Brazil President Michel Temer has been charged with obstruction of justice. The charges stem from his allegedly leading a criminal organization made up of corrupt politicians from various political parties, including the Progressive Party (PP), Brazilian Democratic Movement Party (PMDB), and the Workers’ Party (PT). Members of the organization are said to have received at least R$ 587 million (US$ 187 million) in graft payments during the Lavo Jato [Car Wash] scandal. It is the second criminal charge against Temer in less than three months.
Now it appears the fate of Brazilian politics and the future of its economy hinge on Temer’s ability to stay in power. However, it appears that, much like the first time, the indictments against him are likely to be blocked by Congress. Temer’s defense appealed to the Supreme Court, arguing that both the initial and this latest round of corruption charges are invalid because they are based on a plea bargain deal made with Joesley Batista, the former chairman of meatpacking company JBS.

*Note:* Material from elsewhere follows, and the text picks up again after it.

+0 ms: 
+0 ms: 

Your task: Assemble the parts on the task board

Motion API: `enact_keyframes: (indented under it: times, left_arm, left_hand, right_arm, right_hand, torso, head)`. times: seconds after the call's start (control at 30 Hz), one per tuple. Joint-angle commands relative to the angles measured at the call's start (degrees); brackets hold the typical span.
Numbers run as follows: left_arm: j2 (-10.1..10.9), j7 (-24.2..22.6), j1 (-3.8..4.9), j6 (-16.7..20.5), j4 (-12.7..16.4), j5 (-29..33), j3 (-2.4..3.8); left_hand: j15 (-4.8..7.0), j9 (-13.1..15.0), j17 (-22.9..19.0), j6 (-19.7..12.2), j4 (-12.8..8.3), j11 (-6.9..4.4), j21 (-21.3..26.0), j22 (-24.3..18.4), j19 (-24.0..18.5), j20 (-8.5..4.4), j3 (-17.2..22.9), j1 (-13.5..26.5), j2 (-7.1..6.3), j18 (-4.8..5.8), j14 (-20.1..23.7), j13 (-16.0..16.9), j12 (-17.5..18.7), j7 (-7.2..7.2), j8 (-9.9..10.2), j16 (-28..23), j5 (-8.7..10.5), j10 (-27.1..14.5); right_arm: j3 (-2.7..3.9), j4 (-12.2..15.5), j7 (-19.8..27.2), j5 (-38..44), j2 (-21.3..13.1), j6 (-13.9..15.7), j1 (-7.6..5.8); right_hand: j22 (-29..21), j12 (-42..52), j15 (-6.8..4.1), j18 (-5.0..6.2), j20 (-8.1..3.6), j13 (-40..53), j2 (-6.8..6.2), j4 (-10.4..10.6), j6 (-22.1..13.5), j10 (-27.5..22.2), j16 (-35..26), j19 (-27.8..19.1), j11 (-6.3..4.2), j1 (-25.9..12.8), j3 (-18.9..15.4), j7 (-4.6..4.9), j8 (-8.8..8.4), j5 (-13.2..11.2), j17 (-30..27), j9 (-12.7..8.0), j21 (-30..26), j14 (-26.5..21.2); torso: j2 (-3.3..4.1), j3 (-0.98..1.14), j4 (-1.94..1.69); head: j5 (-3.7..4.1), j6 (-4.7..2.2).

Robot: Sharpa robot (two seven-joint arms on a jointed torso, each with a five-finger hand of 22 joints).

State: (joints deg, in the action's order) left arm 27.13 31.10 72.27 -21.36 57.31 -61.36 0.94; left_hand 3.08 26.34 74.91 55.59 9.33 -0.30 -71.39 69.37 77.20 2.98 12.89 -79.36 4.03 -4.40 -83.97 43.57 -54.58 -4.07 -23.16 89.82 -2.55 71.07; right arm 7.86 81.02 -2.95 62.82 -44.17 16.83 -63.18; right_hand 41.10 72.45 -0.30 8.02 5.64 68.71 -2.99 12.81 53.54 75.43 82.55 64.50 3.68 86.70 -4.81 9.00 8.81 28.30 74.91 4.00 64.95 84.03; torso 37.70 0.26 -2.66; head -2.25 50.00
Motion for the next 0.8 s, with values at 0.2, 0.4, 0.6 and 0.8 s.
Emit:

Batista and his brother Wesley testified that Temer and several other politicians had accepted bribes. Two recordings surfaced: one in which Batista had secretly recorded a meeting with Temer, which appeared to call into question the reliability of the witnesses. On August 2, 2017, Temer survived a vote to suspend him over his initial corruption charges. It just so happens that Temer has a strong backing in the lower house because he freed up copious amounts of federal funding for lower house members’ projects, thus securing far more than the one-third of Congress (or 157 votes) needed to reject the initial indictment against him.